The Powerful Ways Gratitude Impacts Your Life
In the US, Thanksgiving marks a celebration and expression of gratitude. On a personal level, for many, it is a time to acknowledge the positive aspects in our lives, such as your basic needs being met and things that matter most — friends, community, family, and loved ones.
Gratitude is an appreciation and acknowledgment, whether tangible or intangible, of the goodness in our life. It helps us connect to something larger than ourselves — transcendent, to other people, the community, our purpose, our faith, and it has the power to reshape our neural pathways. Several studies have found that when you cultivate gratitude, you are more likely to be happy, cope more successfully and improve your relationships with the people you love.
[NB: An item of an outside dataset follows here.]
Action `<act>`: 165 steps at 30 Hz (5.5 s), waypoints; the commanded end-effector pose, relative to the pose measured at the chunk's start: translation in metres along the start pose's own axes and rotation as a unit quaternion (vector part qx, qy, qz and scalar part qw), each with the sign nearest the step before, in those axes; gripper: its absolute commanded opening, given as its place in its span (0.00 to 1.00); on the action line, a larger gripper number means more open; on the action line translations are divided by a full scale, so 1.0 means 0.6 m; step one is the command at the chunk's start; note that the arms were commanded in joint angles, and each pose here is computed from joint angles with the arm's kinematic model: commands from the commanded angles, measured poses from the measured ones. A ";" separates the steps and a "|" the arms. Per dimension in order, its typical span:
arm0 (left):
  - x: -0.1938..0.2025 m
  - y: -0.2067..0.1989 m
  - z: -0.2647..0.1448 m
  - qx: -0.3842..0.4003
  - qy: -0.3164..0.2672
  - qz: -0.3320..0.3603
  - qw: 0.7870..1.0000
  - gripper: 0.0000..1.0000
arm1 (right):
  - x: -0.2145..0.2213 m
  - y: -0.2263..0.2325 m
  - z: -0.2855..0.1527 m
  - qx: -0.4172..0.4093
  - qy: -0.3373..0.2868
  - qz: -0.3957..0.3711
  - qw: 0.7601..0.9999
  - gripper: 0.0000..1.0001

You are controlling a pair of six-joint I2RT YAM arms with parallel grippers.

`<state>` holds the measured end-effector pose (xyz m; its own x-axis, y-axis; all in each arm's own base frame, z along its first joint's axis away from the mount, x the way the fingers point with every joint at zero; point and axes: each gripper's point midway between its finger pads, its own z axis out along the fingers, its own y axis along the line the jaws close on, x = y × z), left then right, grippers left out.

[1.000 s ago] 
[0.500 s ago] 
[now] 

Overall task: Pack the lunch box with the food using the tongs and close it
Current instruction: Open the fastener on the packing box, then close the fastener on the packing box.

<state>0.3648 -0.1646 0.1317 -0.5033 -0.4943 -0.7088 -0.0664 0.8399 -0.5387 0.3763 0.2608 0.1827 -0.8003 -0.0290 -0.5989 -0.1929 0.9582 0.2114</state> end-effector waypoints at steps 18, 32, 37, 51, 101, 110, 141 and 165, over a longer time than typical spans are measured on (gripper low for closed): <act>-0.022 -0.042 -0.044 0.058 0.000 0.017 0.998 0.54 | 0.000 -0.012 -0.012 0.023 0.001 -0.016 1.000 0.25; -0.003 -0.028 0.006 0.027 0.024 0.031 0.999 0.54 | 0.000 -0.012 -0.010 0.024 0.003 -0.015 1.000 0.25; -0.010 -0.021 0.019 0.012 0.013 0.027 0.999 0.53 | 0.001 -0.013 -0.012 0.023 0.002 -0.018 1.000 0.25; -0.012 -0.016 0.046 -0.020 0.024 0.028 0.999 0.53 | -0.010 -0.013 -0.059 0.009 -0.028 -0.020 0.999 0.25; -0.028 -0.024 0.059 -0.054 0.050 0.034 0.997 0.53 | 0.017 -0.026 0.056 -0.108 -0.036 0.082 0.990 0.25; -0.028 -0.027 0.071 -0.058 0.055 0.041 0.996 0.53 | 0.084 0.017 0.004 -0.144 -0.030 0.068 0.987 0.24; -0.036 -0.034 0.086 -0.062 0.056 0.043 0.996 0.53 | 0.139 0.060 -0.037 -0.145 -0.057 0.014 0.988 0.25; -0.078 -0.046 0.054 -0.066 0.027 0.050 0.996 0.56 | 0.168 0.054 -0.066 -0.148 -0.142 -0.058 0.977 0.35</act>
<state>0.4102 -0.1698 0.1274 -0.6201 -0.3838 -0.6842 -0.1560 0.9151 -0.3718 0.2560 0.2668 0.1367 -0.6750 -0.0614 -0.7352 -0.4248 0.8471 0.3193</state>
You feel more positive emotions, gain more insight from your life experiences, improve health, manage adversity, and build stronger relationships. It is a human characteristic that fundamentally supports your ability to work in social groups — to be collaborative, respecting, and valuing others. We are also less likely to get stressed or depressed, better process negative experiences, and engage in fewer negative coping behaviors such as substance abuse.
Research shows that gratitude helps us refocus on what we have instead of what we lack. And, although it may feel contrived at first, this positive mental state grows stronger with practice. When we express gratitude, we affirm our interdependence with others, and when we receive gratitude from others, we are infused with purpose and motivation.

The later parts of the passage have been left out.